# Finally getting somewhere...



## Fish G3 (Jul 16, 2008)

Caught this yesterday. Been a tough year so far and hadn't gotten one over three but when you've got determination you know eventually something has to give. Well it gave when this guy decided to thump my jignpig ended up being 6.1 lbs on the digital.


----------



## JignPig Guide (Aug 3, 2007)

That's a brute! A hog! A giant! A biggun'! A big piglet! Keep the jignpig tied to one rod and you're in good shape.
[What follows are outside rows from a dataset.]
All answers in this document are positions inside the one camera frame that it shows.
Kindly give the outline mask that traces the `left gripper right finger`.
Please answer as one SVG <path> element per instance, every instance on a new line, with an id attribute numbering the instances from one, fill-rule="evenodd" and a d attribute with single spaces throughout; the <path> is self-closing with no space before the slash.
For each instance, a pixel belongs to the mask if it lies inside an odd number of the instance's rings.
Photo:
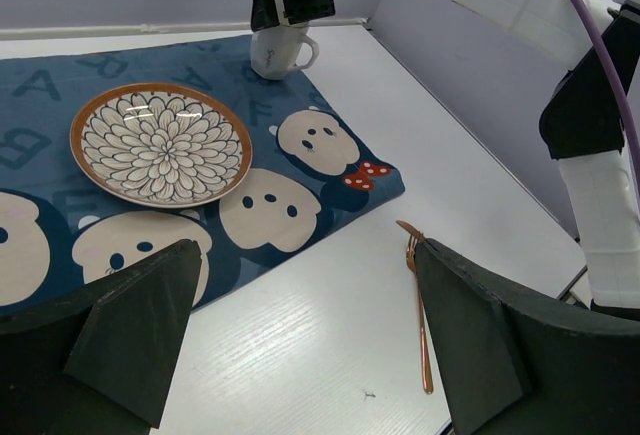
<path id="1" fill-rule="evenodd" d="M 635 434 L 639 314 L 585 309 L 428 239 L 415 263 L 458 434 Z"/>

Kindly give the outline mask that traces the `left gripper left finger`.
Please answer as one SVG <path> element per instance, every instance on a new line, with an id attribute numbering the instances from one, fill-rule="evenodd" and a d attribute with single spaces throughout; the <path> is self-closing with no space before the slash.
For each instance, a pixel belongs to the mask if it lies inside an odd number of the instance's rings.
<path id="1" fill-rule="evenodd" d="M 202 259 L 180 240 L 1 318 L 4 434 L 147 434 L 159 426 Z"/>

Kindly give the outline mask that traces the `white ceramic mug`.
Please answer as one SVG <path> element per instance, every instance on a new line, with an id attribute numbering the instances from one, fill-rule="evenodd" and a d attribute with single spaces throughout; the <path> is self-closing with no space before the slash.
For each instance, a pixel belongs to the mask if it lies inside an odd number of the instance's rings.
<path id="1" fill-rule="evenodd" d="M 311 67 L 319 56 L 319 45 L 307 35 L 307 26 L 284 26 L 255 32 L 250 43 L 250 65 L 261 78 L 281 81 L 290 73 Z M 306 45 L 311 50 L 309 60 L 297 64 L 297 59 Z"/>

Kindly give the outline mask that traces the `copper fork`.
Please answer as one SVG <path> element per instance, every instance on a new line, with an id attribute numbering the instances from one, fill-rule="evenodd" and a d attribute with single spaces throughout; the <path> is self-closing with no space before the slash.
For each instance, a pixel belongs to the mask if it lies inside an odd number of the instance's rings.
<path id="1" fill-rule="evenodd" d="M 421 241 L 421 237 L 411 233 L 409 235 L 408 244 L 406 248 L 406 264 L 409 270 L 414 275 L 417 305 L 418 305 L 418 323 L 419 323 L 419 336 L 420 336 L 420 350 L 421 350 L 421 377 L 423 390 L 427 395 L 431 395 L 434 392 L 434 382 L 431 370 L 431 362 L 429 357 L 428 337 L 425 323 L 425 311 L 424 304 L 420 292 L 418 273 L 415 262 L 416 247 L 418 242 Z"/>

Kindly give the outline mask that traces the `copper knife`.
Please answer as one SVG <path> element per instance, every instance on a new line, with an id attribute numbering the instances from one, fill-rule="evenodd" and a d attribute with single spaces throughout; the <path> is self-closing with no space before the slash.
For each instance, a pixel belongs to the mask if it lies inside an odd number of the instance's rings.
<path id="1" fill-rule="evenodd" d="M 399 225 L 401 228 L 403 228 L 406 232 L 410 234 L 411 237 L 417 239 L 419 242 L 422 242 L 425 240 L 424 234 L 421 231 L 419 231 L 416 227 L 411 225 L 410 223 L 402 220 L 397 220 L 396 224 Z"/>

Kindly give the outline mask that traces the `blue bear placemat cloth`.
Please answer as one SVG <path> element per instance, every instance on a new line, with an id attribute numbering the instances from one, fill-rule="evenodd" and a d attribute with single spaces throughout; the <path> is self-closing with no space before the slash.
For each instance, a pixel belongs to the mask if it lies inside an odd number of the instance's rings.
<path id="1" fill-rule="evenodd" d="M 202 306 L 403 193 L 304 74 L 260 78 L 249 46 L 2 61 L 3 313 L 180 239 Z"/>

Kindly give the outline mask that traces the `floral ceramic plate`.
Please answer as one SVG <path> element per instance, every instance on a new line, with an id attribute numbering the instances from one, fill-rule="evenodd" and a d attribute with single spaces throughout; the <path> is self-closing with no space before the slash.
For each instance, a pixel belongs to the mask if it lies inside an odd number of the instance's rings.
<path id="1" fill-rule="evenodd" d="M 202 206 L 248 174 L 244 123 L 218 100 L 168 83 L 108 90 L 74 117 L 69 134 L 82 172 L 108 193 L 146 207 Z"/>

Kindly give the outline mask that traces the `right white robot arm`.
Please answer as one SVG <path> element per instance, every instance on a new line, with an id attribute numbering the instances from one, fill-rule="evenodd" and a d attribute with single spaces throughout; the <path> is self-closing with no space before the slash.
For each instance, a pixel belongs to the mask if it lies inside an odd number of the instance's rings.
<path id="1" fill-rule="evenodd" d="M 613 0 L 449 0 L 565 66 L 541 114 L 586 258 L 594 311 L 639 316 L 639 138 L 627 100 L 639 6 Z M 252 0 L 254 33 L 330 17 L 334 0 Z"/>

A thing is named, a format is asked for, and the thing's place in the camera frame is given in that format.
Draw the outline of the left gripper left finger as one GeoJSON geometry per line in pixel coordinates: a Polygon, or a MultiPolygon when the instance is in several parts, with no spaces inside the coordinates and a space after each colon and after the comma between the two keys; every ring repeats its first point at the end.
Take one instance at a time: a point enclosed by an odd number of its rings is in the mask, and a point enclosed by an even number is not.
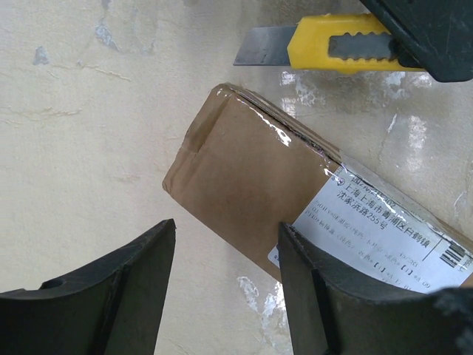
{"type": "Polygon", "coordinates": [[[175,241],[163,220],[38,290],[1,293],[1,353],[153,354],[175,241]]]}

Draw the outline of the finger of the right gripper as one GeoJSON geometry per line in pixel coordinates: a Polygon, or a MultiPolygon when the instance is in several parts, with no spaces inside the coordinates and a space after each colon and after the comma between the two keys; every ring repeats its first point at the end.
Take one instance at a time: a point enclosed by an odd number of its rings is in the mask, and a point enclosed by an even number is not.
{"type": "Polygon", "coordinates": [[[472,2],[373,0],[362,4],[439,82],[472,79],[472,2]]]}

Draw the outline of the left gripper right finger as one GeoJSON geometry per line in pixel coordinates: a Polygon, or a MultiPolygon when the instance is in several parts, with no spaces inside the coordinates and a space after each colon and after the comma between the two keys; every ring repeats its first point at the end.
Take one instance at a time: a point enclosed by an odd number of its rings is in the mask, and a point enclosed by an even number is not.
{"type": "Polygon", "coordinates": [[[279,266],[295,354],[471,354],[472,289],[430,294],[378,281],[280,223],[279,266]]]}

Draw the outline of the yellow utility knife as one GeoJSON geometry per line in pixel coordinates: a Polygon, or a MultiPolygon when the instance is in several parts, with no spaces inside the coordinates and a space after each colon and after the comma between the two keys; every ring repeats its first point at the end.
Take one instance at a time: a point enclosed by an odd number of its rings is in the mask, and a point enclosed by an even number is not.
{"type": "Polygon", "coordinates": [[[422,71],[422,66],[373,15],[305,16],[293,26],[255,27],[235,66],[367,71],[422,71]]]}

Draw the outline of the brown cardboard express box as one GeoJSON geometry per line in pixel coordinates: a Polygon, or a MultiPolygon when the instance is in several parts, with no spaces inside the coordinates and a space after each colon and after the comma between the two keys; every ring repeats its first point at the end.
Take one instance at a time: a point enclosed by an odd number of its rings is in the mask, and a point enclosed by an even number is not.
{"type": "Polygon", "coordinates": [[[423,294],[472,285],[472,242],[261,95],[209,93],[163,189],[271,276],[282,222],[377,280],[423,294]]]}

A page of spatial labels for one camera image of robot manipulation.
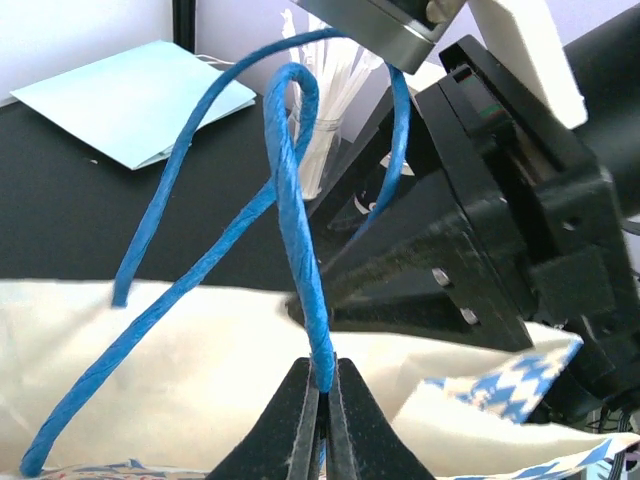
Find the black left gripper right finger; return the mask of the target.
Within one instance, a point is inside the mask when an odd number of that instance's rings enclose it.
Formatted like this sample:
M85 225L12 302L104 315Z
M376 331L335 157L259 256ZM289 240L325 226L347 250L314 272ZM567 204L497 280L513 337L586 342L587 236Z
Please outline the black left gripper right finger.
M347 358L336 361L326 433L329 479L433 477L395 434L355 364Z

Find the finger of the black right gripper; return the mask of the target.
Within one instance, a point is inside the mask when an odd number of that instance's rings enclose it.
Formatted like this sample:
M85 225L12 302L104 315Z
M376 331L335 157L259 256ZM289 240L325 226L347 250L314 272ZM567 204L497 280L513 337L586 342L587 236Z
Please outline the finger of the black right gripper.
M426 89L409 102L409 137L403 174L391 203L365 237L380 240L450 238L450 104L440 89ZM380 194L391 171L394 111L378 106L327 190L307 208L312 238L349 240L373 214L346 212L358 192Z

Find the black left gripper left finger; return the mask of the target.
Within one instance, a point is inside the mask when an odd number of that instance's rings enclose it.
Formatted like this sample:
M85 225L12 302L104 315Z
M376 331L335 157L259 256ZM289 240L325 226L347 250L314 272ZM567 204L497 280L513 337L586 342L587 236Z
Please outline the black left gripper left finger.
M220 480L316 479L319 391L310 361L298 358L245 438L207 477Z

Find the blue checkered paper bag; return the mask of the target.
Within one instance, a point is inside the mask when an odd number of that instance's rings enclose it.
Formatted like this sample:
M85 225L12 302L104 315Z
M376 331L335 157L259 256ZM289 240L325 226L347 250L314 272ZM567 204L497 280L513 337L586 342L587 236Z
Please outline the blue checkered paper bag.
M409 96L392 72L391 203L407 150ZM526 323L518 352L398 333L334 332L297 168L318 86L304 66L274 75L265 99L270 176L220 239L170 286L133 285L179 160L166 167L113 284L1 287L1 475L155 479L207 475L245 438L298 358L319 391L327 468L328 394L351 360L395 434L431 479L560 479L638 443L637 434L535 425L582 348L558 326Z

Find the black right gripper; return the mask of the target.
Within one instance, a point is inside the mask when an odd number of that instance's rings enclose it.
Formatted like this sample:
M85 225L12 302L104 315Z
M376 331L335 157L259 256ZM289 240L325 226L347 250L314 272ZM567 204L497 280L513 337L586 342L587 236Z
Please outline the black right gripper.
M485 54L428 89L450 104L450 203L398 202L357 234L308 207L329 327L525 350L526 320L583 347L546 395L572 420L639 408L639 283L614 180Z

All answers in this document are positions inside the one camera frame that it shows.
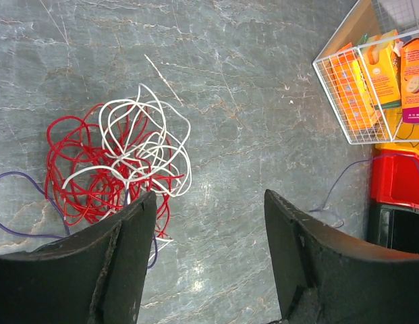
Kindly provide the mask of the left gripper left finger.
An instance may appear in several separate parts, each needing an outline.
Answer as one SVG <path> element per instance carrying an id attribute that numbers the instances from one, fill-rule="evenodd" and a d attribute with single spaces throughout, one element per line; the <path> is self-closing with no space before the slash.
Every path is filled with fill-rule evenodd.
<path id="1" fill-rule="evenodd" d="M 64 239 L 0 255 L 0 323 L 135 323 L 156 213 L 149 192 Z"/>

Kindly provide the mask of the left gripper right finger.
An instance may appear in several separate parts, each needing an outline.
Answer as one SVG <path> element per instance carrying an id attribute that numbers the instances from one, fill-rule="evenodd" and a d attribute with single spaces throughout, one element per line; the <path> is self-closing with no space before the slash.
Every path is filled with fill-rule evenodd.
<path id="1" fill-rule="evenodd" d="M 264 218 L 284 320 L 419 323 L 419 254 L 345 234 L 273 190 Z"/>

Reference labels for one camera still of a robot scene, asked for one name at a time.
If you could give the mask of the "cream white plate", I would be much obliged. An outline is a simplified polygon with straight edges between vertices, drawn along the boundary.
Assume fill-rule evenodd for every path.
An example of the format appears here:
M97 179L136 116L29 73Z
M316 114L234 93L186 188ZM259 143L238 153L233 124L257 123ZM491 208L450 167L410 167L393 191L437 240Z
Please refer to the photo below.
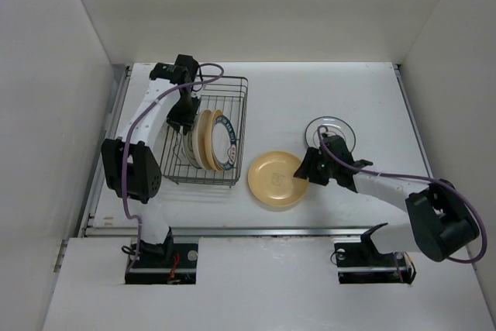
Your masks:
M192 144L195 159L198 162L199 167L207 171L210 171L212 169L208 162L205 149L205 131L211 113L212 112L210 110L205 109L197 115L192 134Z

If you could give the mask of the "white plate green pattern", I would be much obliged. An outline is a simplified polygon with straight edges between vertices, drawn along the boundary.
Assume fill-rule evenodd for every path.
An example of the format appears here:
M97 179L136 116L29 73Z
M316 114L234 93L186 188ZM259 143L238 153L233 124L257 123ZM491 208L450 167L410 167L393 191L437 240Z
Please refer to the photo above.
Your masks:
M186 156L186 159L188 160L188 163L192 167L199 169L200 165L196 160L195 153L193 150L192 132L188 132L182 136L182 144L183 144L183 152L184 155Z

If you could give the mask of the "white plate green rim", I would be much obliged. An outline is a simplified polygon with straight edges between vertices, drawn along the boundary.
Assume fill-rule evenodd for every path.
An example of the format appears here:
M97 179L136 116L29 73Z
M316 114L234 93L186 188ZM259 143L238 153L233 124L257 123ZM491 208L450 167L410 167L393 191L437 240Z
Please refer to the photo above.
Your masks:
M305 127L304 142L306 148L319 147L318 129L320 126L325 128L327 136L342 137L351 153L355 150L357 139L353 128L347 122L333 116L319 116Z

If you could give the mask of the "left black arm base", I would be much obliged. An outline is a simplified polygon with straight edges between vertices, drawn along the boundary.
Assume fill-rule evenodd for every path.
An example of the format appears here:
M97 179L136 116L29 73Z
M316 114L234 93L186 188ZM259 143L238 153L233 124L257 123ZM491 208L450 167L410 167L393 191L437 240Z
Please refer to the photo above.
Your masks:
M190 285L196 284L198 243L176 241L172 230L162 244L152 245L142 240L122 246L121 251L128 257L125 284L137 285Z

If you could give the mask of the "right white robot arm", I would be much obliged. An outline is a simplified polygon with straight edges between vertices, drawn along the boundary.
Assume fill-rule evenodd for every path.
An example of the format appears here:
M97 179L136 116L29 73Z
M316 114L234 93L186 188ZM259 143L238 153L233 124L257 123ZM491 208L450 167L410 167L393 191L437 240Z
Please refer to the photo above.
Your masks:
M340 187L393 205L408 215L409 224L397 231L413 250L430 260L455 261L453 254L476 239L480 251L463 264L475 264L487 252L488 238L473 204L446 180L374 169L368 160L355 160L346 141L337 135L319 134L319 147L309 147L294 177Z

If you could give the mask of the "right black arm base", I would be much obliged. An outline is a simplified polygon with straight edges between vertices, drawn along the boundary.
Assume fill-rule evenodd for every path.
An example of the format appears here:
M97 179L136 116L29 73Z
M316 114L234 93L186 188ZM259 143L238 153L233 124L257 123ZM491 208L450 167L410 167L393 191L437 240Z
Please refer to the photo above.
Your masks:
M417 270L406 252L380 253L371 239L386 223L376 225L359 236L338 238L330 261L337 267L340 284L407 284Z

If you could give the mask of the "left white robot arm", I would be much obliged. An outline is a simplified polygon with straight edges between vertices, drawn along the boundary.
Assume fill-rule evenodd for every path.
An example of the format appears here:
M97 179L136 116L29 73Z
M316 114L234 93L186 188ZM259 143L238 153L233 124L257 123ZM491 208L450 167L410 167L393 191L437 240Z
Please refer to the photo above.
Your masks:
M162 174L153 148L163 124L175 132L192 129L201 99L191 93L200 68L192 56L179 54L172 64L158 63L149 73L148 87L139 108L115 139L102 143L105 181L122 200L126 218L138 223L136 248L128 254L146 253L162 267L173 259L173 247L166 242L168 226L152 214L148 202L160 190Z

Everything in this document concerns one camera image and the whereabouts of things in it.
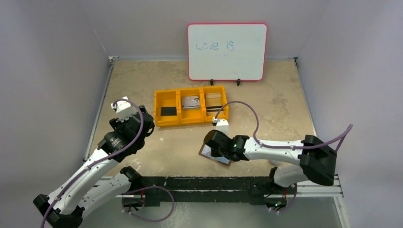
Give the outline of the small clear plastic cup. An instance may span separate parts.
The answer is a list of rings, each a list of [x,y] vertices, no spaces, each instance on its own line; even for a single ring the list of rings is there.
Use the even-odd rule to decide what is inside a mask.
[[[272,166],[275,166],[275,167],[279,167],[279,166],[282,166],[283,162],[269,160],[269,164],[271,164]]]

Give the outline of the yellow three-compartment plastic bin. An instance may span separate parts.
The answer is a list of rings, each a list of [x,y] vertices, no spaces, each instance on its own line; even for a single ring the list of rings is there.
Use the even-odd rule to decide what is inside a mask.
[[[223,86],[161,90],[154,93],[154,120],[158,127],[201,124],[215,115],[228,120],[229,107]]]

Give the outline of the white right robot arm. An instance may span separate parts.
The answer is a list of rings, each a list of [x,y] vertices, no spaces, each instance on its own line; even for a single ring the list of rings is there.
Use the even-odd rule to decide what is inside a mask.
[[[276,167],[270,172],[267,188],[272,193],[303,181],[323,186],[334,184],[337,152],[313,135],[296,141],[267,141],[247,135],[230,138],[219,130],[211,130],[203,142],[217,155],[234,162],[285,162],[285,167]]]

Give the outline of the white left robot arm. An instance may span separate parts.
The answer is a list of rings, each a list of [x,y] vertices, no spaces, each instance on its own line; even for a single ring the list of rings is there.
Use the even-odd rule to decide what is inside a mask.
[[[155,124],[153,117],[141,105],[115,108],[117,118],[109,121],[113,130],[100,141],[92,155],[64,184],[33,200],[43,216],[40,226],[78,228],[96,208],[116,195],[137,194],[142,187],[131,167],[111,178],[106,184],[95,184],[126,157],[136,154],[145,145]]]

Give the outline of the striped card stack in bin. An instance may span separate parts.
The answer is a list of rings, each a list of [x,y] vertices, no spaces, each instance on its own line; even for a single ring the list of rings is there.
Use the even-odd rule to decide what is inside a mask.
[[[200,98],[198,96],[184,96],[181,98],[181,104],[185,110],[200,109]]]

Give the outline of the black card in bin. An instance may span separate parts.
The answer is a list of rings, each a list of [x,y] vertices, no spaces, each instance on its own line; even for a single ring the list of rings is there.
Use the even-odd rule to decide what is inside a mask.
[[[162,107],[161,116],[176,116],[177,115],[177,109],[176,107]]]

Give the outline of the pink-framed whiteboard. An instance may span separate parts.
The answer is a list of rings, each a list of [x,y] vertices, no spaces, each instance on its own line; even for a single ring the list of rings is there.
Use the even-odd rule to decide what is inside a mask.
[[[188,75],[192,81],[260,81],[268,38],[266,23],[191,23]]]

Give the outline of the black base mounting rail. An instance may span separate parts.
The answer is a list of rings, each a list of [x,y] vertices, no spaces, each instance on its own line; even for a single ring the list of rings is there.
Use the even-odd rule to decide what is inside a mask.
[[[287,205],[297,185],[280,187],[267,176],[250,177],[164,177],[143,176],[131,182],[128,190],[142,195],[145,206],[162,202],[248,203],[280,209]]]

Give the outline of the aluminium frame rail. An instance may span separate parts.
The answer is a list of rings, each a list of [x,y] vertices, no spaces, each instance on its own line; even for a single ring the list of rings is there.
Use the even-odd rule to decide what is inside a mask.
[[[311,181],[303,181],[297,184],[298,197],[343,197],[343,191],[338,174],[335,175],[332,186],[323,186]]]

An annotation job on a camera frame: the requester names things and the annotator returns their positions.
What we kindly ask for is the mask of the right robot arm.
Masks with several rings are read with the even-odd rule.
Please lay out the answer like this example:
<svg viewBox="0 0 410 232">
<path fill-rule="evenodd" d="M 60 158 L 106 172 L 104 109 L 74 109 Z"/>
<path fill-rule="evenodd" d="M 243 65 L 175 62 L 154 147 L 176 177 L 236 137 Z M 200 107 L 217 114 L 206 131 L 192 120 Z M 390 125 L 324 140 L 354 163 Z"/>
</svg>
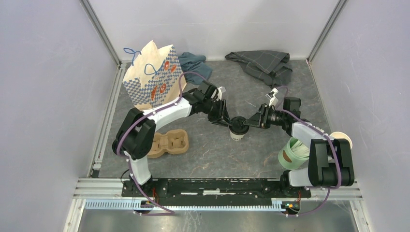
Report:
<svg viewBox="0 0 410 232">
<path fill-rule="evenodd" d="M 261 129 L 280 126 L 309 149 L 308 166 L 285 171 L 285 181 L 279 184 L 280 193 L 292 197 L 299 187 L 336 189 L 353 185 L 355 177 L 349 141 L 331 137 L 301 119 L 300 106 L 299 98 L 286 97 L 282 109 L 263 104 L 257 113 L 243 123 Z"/>
</svg>

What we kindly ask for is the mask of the black coffee cup lid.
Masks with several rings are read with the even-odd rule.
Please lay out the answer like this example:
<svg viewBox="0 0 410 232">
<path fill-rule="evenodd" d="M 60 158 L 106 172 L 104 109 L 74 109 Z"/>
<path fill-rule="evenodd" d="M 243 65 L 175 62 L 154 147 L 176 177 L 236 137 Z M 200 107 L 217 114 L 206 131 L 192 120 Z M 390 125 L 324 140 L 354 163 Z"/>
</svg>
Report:
<svg viewBox="0 0 410 232">
<path fill-rule="evenodd" d="M 243 116 L 236 116 L 231 119 L 231 124 L 229 126 L 230 132 L 235 135 L 245 135 L 249 131 L 249 126 L 245 125 L 246 118 Z"/>
</svg>

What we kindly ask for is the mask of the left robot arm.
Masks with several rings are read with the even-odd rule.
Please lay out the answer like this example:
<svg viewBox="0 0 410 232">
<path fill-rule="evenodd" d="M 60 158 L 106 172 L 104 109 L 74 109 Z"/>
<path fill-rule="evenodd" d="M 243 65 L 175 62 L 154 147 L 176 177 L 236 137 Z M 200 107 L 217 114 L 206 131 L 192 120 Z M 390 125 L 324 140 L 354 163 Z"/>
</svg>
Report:
<svg viewBox="0 0 410 232">
<path fill-rule="evenodd" d="M 224 87 L 203 81 L 197 88 L 179 93 L 170 103 L 144 111 L 132 108 L 128 112 L 112 143 L 112 149 L 115 154 L 127 159 L 131 179 L 135 182 L 135 193 L 146 197 L 152 191 L 147 155 L 158 129 L 198 113 L 206 114 L 212 124 L 230 126 L 226 100 L 222 97 L 224 92 Z"/>
</svg>

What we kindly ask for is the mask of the white paper coffee cup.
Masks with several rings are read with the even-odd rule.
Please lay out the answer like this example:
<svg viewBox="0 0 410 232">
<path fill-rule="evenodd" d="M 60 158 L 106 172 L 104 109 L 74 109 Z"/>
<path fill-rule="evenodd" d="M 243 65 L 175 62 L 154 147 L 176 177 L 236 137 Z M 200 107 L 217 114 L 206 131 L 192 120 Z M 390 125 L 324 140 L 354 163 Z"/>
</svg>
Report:
<svg viewBox="0 0 410 232">
<path fill-rule="evenodd" d="M 240 141 L 244 137 L 244 134 L 236 134 L 230 131 L 230 137 L 235 141 Z"/>
</svg>

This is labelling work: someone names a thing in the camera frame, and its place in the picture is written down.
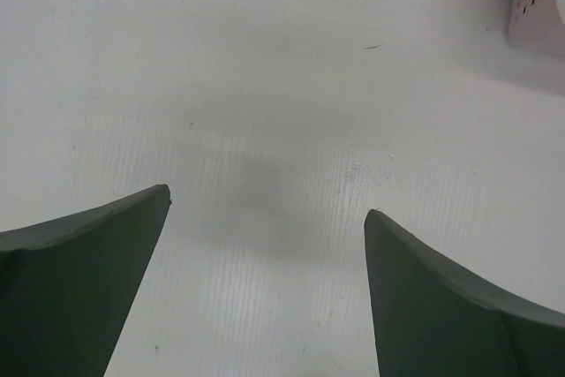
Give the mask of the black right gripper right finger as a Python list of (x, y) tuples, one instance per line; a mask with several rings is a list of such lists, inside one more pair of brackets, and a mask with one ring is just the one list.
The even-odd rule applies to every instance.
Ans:
[(381, 211), (364, 225), (381, 376), (562, 376), (564, 315), (488, 282)]

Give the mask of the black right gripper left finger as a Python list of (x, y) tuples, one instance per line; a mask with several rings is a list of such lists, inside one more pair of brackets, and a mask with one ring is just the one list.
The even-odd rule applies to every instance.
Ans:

Good job!


----------



## FISHIN216 (Mar 18, 2009)

Nice fish!

_OutdoorHub Mobile, the information engine of the outdoors_


----------



## FLIPNPITCH (Apr 15, 2009)

Nice fish G3!! That's a beauty!


----------



## Tokugawa (Apr 29, 2008)

Good work!!


----------



## spfldbassguy (Mar 23, 2009)

Persistence and the almighty jig n pig prevail yet again,congrats on landing that beauty.


----------



## Flippin 416 (Aug 18, 2005)

Congrats...nice looking fish!!!


----------



## Intimidator (Nov 25, 2008)

Congrats! Way to hang in there...I guess being patient paid off!


----------



## wtrprfr1 (May 1, 2009)

That is a great looking bass, nice coloring.


----------



## Fish G3 (Jul 16, 2008)

Thanks for all the kind remarks. Good luck to everyone out there. The majority are going to be if not already on some beds right now, this wasn't a bedding fish but there have been some real nice pigs caught this spring (shared on here) and I only expect to see more.


----------



## FishHunter007 (May 12, 2011)

nice fish dude what a monster


----------



## Pigsticker (Oct 18, 2006)

Thats the way to start the year.


----------